> [Directions] Work out the number of lines with the word "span" in the material below, then reply with that number only.

****************************************

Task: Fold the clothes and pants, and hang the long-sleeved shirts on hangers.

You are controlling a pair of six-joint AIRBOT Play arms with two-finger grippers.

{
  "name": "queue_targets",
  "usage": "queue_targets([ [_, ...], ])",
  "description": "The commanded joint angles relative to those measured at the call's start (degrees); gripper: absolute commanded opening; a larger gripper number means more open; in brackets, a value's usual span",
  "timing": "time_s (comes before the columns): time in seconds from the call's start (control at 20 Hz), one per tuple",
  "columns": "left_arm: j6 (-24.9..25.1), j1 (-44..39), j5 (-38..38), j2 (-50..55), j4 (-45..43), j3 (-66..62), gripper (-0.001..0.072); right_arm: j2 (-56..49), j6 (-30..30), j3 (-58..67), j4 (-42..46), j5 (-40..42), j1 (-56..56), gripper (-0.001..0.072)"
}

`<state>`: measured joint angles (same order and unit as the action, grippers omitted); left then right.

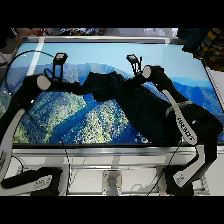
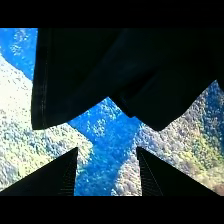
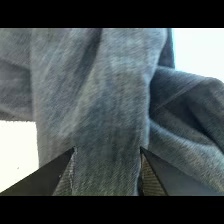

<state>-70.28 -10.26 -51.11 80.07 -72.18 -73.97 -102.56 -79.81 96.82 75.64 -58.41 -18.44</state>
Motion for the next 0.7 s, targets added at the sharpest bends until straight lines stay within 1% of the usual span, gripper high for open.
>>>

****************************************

> [Response to this exercise] 2